* **Problem to work on**
In your reply, reproduce the lines from the first one below to the line containing "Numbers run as", inclusive, exactly as they stand.
Start of Block
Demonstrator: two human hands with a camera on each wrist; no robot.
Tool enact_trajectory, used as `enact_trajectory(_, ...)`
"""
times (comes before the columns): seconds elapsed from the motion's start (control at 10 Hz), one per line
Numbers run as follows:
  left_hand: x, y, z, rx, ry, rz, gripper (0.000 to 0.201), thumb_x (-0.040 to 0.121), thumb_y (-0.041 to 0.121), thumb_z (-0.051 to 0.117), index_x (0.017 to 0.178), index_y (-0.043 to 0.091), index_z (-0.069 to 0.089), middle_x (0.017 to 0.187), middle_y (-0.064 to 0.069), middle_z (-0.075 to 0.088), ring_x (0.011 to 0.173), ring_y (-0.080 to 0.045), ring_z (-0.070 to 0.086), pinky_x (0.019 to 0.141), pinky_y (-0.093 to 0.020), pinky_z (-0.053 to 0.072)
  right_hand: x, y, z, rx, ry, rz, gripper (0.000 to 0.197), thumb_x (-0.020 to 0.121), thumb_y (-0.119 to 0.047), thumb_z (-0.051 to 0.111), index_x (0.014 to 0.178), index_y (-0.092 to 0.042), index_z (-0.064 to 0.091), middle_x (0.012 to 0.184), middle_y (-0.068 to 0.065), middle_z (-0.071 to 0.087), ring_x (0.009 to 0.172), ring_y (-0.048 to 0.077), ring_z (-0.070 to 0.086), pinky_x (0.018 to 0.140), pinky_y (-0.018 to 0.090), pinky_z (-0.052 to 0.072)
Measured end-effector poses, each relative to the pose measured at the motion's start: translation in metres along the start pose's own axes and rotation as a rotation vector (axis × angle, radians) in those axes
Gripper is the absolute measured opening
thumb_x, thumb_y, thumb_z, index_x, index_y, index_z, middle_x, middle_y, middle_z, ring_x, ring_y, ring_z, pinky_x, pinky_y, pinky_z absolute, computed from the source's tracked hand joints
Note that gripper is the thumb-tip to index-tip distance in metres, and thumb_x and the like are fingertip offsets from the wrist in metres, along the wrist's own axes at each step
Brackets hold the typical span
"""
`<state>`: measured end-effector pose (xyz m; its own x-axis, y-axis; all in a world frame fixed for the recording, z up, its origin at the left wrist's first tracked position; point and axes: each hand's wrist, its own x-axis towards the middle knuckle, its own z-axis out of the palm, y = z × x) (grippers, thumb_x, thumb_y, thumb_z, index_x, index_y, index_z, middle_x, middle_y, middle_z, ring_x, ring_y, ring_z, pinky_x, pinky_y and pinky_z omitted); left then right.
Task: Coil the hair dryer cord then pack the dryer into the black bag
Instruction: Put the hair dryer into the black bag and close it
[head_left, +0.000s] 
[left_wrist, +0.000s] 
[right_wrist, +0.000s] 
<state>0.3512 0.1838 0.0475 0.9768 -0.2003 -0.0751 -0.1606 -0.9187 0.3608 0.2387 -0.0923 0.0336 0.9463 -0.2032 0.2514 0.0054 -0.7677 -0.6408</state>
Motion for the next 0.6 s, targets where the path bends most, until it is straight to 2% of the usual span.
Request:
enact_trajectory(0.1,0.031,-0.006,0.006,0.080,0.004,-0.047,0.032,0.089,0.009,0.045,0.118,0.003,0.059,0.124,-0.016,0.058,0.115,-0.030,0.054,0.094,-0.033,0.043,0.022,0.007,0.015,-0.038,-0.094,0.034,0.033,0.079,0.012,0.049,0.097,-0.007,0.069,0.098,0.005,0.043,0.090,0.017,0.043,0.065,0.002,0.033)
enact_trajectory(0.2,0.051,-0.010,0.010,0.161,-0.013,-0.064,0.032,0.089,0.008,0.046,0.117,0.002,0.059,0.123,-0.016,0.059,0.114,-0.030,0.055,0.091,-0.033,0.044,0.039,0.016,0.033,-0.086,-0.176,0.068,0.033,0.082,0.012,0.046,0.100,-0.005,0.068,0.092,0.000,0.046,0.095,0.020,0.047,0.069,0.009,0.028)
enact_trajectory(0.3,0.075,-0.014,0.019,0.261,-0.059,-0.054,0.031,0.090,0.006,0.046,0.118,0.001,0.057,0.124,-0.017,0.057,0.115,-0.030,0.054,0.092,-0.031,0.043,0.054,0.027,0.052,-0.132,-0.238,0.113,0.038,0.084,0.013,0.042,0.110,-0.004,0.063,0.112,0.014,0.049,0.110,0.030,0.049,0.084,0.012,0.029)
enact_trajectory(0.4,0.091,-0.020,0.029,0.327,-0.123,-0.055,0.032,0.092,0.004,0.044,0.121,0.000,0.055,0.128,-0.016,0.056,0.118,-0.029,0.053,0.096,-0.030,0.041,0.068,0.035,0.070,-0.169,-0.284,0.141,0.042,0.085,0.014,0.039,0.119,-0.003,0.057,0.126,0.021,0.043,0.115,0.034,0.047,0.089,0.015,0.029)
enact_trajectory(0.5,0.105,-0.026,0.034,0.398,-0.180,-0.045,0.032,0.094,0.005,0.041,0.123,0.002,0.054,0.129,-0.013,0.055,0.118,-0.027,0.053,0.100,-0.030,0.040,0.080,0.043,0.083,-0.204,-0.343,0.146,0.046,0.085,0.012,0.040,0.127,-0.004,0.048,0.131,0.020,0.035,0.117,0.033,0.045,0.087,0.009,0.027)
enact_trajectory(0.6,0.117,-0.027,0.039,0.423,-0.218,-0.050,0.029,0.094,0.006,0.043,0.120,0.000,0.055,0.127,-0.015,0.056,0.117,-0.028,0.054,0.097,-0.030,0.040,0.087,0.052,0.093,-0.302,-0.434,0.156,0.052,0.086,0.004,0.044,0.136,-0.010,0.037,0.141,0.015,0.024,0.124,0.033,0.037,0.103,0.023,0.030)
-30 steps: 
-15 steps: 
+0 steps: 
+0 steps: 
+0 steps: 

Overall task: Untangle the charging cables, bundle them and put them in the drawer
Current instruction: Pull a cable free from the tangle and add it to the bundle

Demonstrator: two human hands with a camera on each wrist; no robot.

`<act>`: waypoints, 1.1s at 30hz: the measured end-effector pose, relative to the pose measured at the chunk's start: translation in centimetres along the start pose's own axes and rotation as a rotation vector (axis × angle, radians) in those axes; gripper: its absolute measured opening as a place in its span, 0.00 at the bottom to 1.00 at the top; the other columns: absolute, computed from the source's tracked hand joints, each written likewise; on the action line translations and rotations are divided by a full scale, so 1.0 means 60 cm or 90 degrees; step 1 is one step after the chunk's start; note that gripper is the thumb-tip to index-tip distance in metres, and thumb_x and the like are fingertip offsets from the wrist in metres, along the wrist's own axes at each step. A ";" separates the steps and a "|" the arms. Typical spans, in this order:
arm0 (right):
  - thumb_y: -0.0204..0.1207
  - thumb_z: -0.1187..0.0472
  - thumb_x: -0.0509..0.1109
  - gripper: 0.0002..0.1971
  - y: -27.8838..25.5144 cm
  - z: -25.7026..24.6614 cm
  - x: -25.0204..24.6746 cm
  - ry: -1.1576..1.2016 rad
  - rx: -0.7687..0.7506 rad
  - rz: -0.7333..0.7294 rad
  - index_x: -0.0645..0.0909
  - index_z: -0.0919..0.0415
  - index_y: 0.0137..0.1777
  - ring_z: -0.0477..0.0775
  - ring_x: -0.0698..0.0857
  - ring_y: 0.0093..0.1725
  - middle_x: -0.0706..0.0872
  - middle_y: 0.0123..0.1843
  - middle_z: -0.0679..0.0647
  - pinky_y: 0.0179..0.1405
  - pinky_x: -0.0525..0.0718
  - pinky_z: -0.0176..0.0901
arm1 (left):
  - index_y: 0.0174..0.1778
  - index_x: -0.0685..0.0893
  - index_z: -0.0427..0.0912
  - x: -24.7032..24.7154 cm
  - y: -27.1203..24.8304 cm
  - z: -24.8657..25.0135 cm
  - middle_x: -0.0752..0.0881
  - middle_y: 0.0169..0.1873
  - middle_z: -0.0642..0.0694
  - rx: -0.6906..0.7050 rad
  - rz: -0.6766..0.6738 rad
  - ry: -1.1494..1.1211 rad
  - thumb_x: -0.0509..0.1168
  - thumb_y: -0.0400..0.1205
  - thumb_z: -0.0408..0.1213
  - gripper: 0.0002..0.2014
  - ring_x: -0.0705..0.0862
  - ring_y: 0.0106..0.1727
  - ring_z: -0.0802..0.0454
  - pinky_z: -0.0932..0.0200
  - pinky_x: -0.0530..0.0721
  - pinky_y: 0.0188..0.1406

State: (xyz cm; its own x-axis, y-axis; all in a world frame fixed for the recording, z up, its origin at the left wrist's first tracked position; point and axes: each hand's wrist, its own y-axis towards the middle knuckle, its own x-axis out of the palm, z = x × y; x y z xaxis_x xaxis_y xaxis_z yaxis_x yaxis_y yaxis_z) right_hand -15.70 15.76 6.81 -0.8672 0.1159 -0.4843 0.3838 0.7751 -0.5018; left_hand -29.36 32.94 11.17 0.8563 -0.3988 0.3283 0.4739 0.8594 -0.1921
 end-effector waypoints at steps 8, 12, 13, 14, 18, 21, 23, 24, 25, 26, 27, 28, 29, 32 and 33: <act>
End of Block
* **Expected output**
Demonstrator: two human hands with a camera on each wrist; no robot.
Tool enact_trajectory, used as `enact_trajectory(_, ...)`
"""
times (comes before the columns): seconds elapsed from the motion's start (control at 10 Hz), one per line
Numbers run as follows:

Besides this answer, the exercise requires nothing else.